**ABOUT THIS TASK**
In the material below, the required lines run from the one containing "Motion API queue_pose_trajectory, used" through the one containing "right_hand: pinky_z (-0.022". Copy those lines exactly, ends included, and nothing else.

**DATA TO EXAMINE**
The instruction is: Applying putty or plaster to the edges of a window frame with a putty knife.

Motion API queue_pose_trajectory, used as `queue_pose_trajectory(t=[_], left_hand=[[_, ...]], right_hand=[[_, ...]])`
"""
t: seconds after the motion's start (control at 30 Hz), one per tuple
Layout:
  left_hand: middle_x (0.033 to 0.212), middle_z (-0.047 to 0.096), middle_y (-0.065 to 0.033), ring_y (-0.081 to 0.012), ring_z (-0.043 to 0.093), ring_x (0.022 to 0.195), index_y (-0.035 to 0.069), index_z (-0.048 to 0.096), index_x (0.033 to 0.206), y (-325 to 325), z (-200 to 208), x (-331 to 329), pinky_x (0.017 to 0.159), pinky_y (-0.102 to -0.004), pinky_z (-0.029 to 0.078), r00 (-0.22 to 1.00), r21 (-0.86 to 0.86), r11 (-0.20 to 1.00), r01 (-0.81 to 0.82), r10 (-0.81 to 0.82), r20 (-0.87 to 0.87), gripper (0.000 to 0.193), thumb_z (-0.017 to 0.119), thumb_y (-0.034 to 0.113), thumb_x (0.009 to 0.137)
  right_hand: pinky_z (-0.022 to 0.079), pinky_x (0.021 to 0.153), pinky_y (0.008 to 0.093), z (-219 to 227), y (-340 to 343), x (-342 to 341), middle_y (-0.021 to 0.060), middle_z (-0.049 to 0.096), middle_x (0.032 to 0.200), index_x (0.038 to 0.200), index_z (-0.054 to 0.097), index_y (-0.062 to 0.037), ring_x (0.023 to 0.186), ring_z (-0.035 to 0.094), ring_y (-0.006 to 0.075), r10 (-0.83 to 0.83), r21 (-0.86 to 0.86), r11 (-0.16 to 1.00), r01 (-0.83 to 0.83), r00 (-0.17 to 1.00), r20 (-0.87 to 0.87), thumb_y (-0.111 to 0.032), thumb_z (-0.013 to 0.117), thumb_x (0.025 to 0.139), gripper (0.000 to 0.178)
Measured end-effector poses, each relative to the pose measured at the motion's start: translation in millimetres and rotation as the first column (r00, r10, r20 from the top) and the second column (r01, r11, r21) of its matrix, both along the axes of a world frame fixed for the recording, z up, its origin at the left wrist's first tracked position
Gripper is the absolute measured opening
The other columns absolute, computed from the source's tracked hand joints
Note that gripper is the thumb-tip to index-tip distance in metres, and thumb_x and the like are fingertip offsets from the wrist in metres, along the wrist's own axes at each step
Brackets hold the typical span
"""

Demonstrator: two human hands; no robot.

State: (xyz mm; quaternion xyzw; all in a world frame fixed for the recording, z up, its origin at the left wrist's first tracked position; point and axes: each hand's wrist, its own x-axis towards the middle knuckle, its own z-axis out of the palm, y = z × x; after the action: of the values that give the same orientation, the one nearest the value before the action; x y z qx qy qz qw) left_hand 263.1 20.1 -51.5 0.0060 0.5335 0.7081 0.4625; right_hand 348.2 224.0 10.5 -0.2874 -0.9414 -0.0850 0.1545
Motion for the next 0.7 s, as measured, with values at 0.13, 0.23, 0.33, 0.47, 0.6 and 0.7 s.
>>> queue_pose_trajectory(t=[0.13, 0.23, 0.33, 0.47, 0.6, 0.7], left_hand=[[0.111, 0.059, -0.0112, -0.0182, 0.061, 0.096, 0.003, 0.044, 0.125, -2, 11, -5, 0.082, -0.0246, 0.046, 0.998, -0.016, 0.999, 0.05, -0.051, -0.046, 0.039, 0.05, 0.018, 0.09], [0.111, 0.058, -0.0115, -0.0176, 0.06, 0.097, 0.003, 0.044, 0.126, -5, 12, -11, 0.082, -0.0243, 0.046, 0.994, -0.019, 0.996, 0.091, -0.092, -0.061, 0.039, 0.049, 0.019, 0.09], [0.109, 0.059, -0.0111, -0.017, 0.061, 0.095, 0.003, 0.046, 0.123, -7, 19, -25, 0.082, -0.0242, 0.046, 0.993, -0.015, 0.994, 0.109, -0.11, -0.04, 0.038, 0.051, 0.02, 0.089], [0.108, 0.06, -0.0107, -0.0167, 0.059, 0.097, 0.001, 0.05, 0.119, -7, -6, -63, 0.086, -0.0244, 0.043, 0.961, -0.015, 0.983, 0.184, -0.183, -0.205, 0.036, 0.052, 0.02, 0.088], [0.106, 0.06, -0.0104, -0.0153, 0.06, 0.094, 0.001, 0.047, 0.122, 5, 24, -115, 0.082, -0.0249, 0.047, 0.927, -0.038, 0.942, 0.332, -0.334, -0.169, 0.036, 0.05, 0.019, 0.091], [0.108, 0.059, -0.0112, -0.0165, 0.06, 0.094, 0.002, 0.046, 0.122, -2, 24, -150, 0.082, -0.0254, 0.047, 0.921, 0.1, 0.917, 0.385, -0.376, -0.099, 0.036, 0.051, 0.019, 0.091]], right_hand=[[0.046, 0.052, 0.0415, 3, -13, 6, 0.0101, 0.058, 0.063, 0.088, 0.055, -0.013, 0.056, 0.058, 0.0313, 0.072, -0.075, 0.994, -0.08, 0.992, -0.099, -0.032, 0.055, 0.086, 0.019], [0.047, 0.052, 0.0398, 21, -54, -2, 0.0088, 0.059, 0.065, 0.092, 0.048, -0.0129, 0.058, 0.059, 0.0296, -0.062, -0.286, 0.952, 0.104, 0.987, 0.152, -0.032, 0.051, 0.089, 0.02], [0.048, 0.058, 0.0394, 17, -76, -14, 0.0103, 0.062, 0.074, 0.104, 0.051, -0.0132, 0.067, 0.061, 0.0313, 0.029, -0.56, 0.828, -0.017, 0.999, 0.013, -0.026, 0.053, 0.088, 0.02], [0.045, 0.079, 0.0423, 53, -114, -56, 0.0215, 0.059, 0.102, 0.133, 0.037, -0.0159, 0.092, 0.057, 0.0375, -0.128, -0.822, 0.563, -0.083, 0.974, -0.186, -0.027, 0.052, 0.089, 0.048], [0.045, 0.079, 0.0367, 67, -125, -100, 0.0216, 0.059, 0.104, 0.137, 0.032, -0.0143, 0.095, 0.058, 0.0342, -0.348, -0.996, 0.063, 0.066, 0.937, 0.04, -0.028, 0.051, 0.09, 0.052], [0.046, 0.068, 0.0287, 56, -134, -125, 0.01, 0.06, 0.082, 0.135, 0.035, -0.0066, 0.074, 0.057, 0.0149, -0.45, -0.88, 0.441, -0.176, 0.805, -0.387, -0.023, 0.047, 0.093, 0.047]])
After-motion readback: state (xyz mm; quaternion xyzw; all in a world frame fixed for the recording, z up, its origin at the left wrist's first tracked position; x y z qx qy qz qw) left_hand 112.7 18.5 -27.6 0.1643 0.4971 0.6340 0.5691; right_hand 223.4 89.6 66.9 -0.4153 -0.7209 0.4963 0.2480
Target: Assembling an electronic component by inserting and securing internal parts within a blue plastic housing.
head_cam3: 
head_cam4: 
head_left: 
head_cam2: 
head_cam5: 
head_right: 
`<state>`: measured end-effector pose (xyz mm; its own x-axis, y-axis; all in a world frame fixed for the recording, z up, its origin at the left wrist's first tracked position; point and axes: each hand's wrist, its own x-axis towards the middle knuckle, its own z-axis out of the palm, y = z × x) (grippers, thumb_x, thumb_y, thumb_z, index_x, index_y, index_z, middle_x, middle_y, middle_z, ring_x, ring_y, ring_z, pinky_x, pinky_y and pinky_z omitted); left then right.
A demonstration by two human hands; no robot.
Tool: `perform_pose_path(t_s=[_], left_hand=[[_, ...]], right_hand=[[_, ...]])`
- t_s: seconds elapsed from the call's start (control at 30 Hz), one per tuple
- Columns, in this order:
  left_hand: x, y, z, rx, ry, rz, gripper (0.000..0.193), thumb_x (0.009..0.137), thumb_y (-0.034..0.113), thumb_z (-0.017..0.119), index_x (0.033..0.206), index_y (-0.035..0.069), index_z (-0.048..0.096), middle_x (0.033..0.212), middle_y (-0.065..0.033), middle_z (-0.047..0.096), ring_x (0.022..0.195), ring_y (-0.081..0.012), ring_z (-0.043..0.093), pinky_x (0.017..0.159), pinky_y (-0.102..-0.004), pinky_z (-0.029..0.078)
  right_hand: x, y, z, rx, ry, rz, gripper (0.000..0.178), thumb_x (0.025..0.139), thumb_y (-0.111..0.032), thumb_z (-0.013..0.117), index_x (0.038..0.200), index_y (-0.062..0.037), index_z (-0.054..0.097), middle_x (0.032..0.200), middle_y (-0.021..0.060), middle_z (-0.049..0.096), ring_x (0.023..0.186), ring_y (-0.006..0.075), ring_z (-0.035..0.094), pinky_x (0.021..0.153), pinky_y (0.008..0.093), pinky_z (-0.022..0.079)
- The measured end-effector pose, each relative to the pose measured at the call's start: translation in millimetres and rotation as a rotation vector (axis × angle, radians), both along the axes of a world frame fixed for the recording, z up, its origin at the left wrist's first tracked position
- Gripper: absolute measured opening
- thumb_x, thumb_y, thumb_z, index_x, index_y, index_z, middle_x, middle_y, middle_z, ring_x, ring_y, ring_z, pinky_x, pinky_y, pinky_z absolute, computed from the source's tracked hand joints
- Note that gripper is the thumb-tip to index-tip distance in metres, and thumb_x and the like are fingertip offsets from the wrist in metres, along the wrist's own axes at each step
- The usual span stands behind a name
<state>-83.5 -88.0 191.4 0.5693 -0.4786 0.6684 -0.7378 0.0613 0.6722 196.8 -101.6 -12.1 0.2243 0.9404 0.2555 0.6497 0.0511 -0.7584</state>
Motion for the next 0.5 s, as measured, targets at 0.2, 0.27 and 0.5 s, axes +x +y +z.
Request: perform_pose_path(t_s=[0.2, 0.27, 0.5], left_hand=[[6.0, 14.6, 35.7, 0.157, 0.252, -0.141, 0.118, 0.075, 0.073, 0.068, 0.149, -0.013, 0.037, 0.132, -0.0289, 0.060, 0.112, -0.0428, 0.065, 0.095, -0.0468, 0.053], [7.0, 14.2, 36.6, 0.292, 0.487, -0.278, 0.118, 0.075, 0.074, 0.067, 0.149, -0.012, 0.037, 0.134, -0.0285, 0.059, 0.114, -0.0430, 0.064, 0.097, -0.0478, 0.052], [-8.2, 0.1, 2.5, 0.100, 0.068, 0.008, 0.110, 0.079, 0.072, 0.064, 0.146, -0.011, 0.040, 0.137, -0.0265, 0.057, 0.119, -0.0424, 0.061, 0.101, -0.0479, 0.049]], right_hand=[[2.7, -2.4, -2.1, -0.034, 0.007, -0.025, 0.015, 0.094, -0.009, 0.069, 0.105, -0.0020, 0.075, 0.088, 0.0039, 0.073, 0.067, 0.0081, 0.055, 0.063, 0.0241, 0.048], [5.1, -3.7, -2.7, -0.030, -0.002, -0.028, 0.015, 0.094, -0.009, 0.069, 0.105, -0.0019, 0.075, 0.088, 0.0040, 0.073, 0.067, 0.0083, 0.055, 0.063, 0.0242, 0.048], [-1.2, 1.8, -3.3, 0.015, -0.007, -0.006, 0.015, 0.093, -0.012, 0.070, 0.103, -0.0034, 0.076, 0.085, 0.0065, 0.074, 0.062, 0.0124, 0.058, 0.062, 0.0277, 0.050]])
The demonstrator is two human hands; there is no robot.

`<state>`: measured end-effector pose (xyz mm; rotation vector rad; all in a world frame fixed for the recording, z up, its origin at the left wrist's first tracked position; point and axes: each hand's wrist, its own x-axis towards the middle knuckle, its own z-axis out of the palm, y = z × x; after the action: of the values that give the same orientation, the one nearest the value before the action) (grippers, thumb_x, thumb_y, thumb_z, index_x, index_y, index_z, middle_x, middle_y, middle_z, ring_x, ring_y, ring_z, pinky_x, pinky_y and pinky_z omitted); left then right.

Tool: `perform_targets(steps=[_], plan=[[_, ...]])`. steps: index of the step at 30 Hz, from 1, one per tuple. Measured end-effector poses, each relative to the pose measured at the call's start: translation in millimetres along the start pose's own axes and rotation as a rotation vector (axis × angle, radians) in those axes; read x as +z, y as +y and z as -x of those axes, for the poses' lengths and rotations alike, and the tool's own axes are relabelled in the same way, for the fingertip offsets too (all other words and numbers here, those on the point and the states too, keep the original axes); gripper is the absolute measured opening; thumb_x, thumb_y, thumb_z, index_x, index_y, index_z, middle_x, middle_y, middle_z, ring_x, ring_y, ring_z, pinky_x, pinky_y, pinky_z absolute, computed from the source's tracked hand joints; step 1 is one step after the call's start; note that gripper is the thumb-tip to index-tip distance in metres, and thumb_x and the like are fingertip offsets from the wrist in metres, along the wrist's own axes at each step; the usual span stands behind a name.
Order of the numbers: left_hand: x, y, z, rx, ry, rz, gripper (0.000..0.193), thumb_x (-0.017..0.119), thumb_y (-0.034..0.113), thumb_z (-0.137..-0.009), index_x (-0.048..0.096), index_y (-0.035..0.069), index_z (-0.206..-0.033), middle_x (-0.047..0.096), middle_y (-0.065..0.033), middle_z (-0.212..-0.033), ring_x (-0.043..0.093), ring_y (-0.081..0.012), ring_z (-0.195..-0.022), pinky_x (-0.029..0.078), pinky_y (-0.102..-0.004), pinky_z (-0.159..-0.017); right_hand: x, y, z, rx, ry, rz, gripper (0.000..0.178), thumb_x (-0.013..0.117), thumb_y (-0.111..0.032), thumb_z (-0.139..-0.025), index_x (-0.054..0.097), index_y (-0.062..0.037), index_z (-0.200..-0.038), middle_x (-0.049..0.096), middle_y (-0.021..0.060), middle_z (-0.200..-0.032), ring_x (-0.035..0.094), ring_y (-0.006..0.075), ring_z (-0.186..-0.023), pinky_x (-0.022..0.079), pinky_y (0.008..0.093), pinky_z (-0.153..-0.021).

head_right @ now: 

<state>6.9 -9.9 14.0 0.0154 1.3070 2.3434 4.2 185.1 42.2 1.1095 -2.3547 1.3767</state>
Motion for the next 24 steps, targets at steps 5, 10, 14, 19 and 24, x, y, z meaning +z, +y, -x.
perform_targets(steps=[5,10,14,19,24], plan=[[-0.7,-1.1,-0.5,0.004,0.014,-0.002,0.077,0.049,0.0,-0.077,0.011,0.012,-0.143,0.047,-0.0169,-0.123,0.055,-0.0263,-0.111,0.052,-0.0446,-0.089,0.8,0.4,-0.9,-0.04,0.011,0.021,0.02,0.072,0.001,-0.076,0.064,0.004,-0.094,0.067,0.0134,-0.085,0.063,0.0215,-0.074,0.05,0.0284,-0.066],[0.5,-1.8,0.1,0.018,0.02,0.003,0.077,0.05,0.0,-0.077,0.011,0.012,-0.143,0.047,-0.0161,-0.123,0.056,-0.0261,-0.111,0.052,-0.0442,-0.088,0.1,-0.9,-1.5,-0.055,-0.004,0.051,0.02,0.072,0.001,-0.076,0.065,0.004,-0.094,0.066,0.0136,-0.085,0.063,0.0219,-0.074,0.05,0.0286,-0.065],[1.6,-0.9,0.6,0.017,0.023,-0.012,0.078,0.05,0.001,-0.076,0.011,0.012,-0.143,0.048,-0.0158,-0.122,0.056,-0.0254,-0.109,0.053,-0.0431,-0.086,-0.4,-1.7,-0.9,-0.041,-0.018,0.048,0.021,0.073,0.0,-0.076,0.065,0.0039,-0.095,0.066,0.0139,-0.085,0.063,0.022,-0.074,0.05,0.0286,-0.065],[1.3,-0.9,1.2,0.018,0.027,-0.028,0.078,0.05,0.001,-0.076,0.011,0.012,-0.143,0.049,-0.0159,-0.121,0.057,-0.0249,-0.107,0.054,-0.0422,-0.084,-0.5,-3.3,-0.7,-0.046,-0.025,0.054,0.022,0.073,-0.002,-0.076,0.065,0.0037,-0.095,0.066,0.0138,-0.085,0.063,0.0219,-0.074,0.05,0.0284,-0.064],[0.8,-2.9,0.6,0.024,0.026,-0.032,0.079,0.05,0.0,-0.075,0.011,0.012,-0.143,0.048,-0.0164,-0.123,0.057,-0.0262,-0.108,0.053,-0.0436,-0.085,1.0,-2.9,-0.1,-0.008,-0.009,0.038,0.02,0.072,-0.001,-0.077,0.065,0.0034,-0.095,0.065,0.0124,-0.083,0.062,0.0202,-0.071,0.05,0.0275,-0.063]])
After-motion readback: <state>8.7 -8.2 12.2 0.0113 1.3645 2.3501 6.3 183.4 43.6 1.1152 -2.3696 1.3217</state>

**TASK RESULT**
Motion API queue_pose_trajectory, used as `queue_pose_trajectory(t=[_], left_hand=[[_, ...]], right_hand=[[_, ...]])`
"""
t: seconds after the motion's start (control at 30 Hz), one per tuple
Layout:
  left_hand: middle_x (0.033 to 0.212), middle_z (-0.047 to 0.096), middle_y (-0.065 to 0.033), ring_y (-0.081 to 0.012), ring_z (-0.043 to 0.093), ring_x (0.022 to 0.195), index_y (-0.035 to 0.069), index_z (-0.048 to 0.096), index_x (0.033 to 0.206), y (-325 to 325), z (-200 to 208), x (-331 to 329), pinky_x (0.017 to 0.159), pinky_y (-0.102 to -0.004), pinky_z (-0.029 to 0.078), r00 (-0.22 to 1.00), r21 (-0.86 to 0.86), r11 (-0.20 to 1.00), r01 (-0.81 to 0.82), r10 (-0.81 to 0.82), r20 (-0.87 to 0.87), gripper (0.000 to 0.193), thumb_z (-0.017 to 0.119), thumb_y (-0.034 to 0.113), thumb_x (0.009 to 0.137)
  right_hand: pinky_z (-0.022 to 0.079), pinky_x (0.021 to 0.153), pinky_y (0.008 to 0.093), z (-219 to 227), y (-340 to 343), x (-342 to 341), middle_y (-0.021 to 0.060), middle_z (-0.049 to 0.096), middle_x (0.032 to 0.200), index_x (0.038 to 0.200), index_z (-0.054 to 0.097), index_y (-0.062 to 0.037), ring_x (0.023 to 0.186), ring_z (-0.035 to 0.094), ring_y (-0.006 to 0.075), r10 (-0.83 to 0.83), r21 (-0.86 to 0.86), r11 (-0.16 to 1.00), r01 (-0.83 to 0.83), r00 (-0.17 to 1.00), r20 (-0.87 to 0.87), thumb_y (-0.111 to 0.032), thumb_z (-0.013 to 0.117), thumb_x (0.025 to 0.139), gripper (0.000 to 0.178)

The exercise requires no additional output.